ImageJ2 v2.9.0⁵³ was used to quantify the overlapped expression of Cre within the Sox2⁺ area. First, we cropped the full ISH image to just include and equal area of the RL. We fit a mask to the Sox2 and Cre channels individually to outline the area with signal above a designated threshold. We then created a mask that contained the signal where Sox2 and Cre overlapped (Figure S7D). Because we were interested where Cre overlaps with the Sox2 signal, we calculated the percent overlap as the total area of overlap (Cre⁺/Sox2⁺) divided by the total area of Cre and multiplied by 100. This analysis was performed in 2 genotypes from 3 independent litters and across 3 sections of the RL in each animal. For the statistical test, we performed a mix model ANOVA to compare between genotypes using the lme4 package in R⁵⁴. This test allows us to account for variation in technical and biological replicates.

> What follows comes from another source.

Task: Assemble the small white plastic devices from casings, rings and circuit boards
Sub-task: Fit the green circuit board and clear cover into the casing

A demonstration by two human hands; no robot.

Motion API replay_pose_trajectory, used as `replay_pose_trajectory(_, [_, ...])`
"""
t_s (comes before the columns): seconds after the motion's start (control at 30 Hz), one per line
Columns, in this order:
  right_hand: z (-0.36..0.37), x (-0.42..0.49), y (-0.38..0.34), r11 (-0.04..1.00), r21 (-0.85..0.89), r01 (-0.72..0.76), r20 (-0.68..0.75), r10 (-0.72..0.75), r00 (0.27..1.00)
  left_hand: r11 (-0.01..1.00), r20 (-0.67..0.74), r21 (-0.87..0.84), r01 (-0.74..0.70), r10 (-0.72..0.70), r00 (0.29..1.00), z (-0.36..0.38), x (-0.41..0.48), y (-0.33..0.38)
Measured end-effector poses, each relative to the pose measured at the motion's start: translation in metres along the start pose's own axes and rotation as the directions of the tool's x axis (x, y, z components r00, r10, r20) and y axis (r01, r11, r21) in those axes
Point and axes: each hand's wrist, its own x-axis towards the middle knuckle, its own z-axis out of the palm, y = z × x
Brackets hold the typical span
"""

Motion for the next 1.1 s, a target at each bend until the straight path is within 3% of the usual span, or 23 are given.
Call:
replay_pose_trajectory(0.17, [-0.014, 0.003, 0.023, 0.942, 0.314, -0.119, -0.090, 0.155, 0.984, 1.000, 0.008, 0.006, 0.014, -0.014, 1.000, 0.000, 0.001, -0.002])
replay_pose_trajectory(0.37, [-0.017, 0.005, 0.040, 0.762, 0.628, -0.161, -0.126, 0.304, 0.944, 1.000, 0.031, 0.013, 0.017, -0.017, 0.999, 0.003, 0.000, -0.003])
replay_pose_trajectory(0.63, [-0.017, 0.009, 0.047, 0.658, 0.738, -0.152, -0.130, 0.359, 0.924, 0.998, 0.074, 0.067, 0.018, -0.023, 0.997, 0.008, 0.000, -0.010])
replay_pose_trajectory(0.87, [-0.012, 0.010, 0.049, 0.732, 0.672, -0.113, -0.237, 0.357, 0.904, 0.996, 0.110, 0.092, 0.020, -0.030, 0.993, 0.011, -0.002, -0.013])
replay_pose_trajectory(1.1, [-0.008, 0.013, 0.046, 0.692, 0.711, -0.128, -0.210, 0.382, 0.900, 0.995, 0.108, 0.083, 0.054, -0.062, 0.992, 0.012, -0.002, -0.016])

Single Cell Computational Analysis

Data pre-processing

Using the 10x Genomics cloud with CellRanger Version v5.0.1, reads were aligned to a custom reference genome comprised of the mouse mm10 reference genome with the WPRE sequence added to detect cells expressing TdTomato. Using Seurat v3.5.1⁵⁵, filtered matrices from individual samples were filtered based on number of genes detected (nFeature) between 20000 and 8000, unique molecular identifiers (UMI, nCount) greater than 500, and percent mitochondria gene expression less than 0.4. Next, high confidence doublets as determined through the default parameters of DoubletFinder v2²⁰ were removed.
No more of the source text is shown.